Lectures

7th November 2012: The Red Dean: The Life and Times of Hewlett-Johnson

Wye Wye

After a last-minute change of premises, the sixty members who stayed the course were rewarded with a superb lecture from Professor John Butler on The Red Dean: The Life and Times of Hewlett-Johnson.

Hewlett-Johnson was the renowned Dean of Canterbury Cathedral from 1931-1963, famous for both his mesmerising oratory and his adherence to Communism. He served four Archbishops, two of whom, Cosmo Gordon Lang and Geoffrey Fisher, loathed him. Prof Butler recalled a number of incidents involving one Archbishop [Fisher] and the Dean with perhaps the most emotion-fuelled encounter when Malenkov, the important Soviet politician, with two obviously-armed bodyguards, visited H-J one Easter Sunday. Malenkov wanted to see the Cathedral and Hewlett-Johnson obliged but his little tour ran into the clerical procession leaving the nave, led by Fisher, en route to the vestry. The Archbishop was enraged, as Prof Butler, who has been able to read all 14,000 of the pieces of paper in the Hewlett-Johnson archive in the University, discovered from the irate letter sent to the Dean by Fisher in the following week. Accusations of desecrating the Cathedral by the presence of heathens were subsequently answered by H-J in a wonderfully skilful reply, superficially compliant but subversively dismissive.

Hewlett-Johnson was born into a wealthy industrialist family in Manchester in 1874 and eventually studied both Mechanical and Civil Engineering. By attending a series of lectures on Geology, and reading Darwin, H-J discovered the real age of the Earth and lost the fundamentalist Christianity imbibed from his pious mother. Eventually he read Theology at Wadham College, Oxford and was sent back to Manchester in 1905, to Altringham, a parish with both enormous wealth and appalling slums. In 1921 he became Dean of Manchester under William Temple, a future Archbishop of Canterbury, who was probably significant in Hewlett-Johnson's subsequent elevation to Canterbury.

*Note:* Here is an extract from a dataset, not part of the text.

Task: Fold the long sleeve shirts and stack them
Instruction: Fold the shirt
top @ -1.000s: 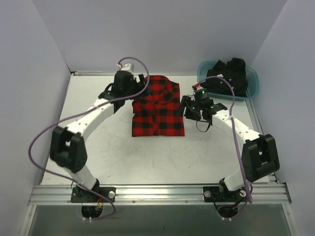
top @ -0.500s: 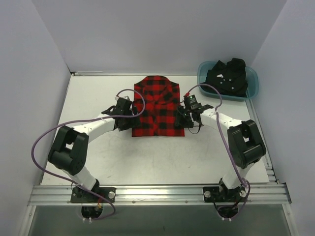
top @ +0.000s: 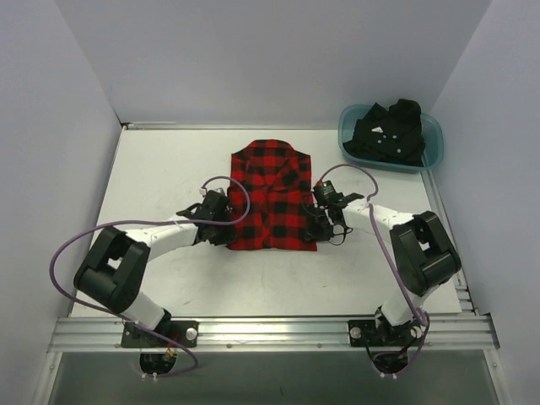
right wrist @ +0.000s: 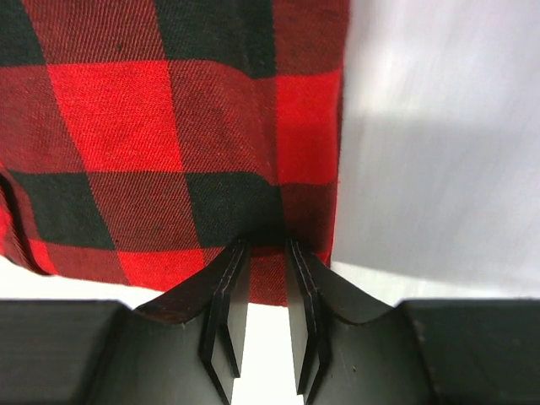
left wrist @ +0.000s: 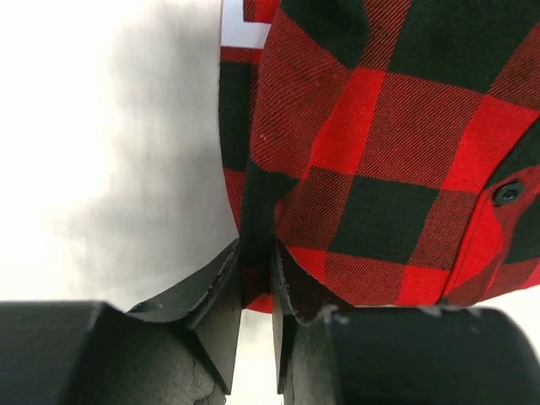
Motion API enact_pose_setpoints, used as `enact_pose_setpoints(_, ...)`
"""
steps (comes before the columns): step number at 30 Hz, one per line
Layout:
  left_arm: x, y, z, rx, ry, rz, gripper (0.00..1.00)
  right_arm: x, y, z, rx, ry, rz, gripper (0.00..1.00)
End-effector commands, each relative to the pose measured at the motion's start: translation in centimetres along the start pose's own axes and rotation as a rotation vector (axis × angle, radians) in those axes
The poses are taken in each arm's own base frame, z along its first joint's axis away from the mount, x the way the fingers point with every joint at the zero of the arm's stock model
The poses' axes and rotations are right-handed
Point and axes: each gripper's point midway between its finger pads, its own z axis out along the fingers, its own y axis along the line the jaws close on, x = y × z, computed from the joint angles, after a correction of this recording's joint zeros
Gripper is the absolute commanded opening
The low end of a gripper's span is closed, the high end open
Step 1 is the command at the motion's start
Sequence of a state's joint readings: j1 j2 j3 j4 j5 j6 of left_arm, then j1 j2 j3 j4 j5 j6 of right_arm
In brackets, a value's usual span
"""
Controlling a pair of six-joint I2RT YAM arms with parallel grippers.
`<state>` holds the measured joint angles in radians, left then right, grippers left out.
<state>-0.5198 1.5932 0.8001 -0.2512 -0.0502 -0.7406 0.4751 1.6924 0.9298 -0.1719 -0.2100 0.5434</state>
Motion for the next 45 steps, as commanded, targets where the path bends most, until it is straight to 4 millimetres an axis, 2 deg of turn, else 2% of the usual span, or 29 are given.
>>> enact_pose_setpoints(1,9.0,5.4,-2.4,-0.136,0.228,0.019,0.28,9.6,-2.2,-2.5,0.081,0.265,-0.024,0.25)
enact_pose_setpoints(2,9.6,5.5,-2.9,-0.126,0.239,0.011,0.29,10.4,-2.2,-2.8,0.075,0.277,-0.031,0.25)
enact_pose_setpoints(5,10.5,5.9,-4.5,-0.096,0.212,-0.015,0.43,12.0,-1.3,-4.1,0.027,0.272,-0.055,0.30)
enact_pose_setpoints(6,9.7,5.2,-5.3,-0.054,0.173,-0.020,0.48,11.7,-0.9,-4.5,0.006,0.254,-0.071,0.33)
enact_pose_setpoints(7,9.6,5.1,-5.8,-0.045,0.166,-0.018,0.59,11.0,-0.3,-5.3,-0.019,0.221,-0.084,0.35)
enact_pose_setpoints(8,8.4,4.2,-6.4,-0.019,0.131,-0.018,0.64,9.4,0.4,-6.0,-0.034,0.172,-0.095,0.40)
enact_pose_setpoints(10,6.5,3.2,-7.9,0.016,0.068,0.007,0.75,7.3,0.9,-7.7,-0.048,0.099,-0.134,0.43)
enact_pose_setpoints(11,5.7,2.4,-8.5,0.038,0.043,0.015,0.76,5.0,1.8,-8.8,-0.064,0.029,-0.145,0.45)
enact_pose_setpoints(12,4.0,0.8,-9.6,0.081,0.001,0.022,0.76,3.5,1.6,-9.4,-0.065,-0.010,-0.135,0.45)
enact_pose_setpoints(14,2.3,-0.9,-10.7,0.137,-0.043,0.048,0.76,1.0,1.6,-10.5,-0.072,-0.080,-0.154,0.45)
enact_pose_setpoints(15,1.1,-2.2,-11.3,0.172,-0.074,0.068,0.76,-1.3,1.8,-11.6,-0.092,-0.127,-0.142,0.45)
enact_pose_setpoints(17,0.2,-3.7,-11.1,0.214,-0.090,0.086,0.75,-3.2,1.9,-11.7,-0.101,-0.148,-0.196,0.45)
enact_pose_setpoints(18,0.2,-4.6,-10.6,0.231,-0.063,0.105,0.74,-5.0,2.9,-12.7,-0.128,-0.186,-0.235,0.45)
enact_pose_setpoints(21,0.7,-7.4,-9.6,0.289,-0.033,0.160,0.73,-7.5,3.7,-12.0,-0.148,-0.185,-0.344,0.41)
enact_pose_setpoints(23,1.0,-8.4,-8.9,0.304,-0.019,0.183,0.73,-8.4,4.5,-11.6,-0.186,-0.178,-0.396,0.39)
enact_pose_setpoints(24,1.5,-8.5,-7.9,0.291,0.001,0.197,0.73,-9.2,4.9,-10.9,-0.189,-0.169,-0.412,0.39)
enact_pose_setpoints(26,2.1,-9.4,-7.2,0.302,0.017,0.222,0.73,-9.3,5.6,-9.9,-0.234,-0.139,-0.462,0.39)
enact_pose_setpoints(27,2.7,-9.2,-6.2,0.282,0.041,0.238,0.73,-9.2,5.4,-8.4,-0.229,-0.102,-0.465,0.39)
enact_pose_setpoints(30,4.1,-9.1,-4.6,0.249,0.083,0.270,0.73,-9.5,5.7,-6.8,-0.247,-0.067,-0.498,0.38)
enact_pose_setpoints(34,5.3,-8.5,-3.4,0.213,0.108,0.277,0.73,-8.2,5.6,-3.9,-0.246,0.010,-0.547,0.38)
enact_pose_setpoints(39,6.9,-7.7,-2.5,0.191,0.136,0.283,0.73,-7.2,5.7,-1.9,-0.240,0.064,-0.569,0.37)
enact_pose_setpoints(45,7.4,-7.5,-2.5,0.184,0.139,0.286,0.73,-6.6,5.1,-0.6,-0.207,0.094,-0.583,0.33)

The traditional hierarchy in Canterbury rejected H-J on grounds of his Northern birth, engineering background, non-Oxbridge education, and especially his Communism. His empathy with the poor; his spell-binding oratory in which he saw the Gospel in political terms such as brotherhood, equality, freedom from want; his singular ability to withstand overt criticism and stand alone; all served to inspire hatred and adoration in equal measure. His robust Communism and his important friendships with people such as Stalin and Mao Tse Tung, in particular, caused the opening of a Security file on him in 1917 which was not closed until MI5 surveillance ceased in 1952.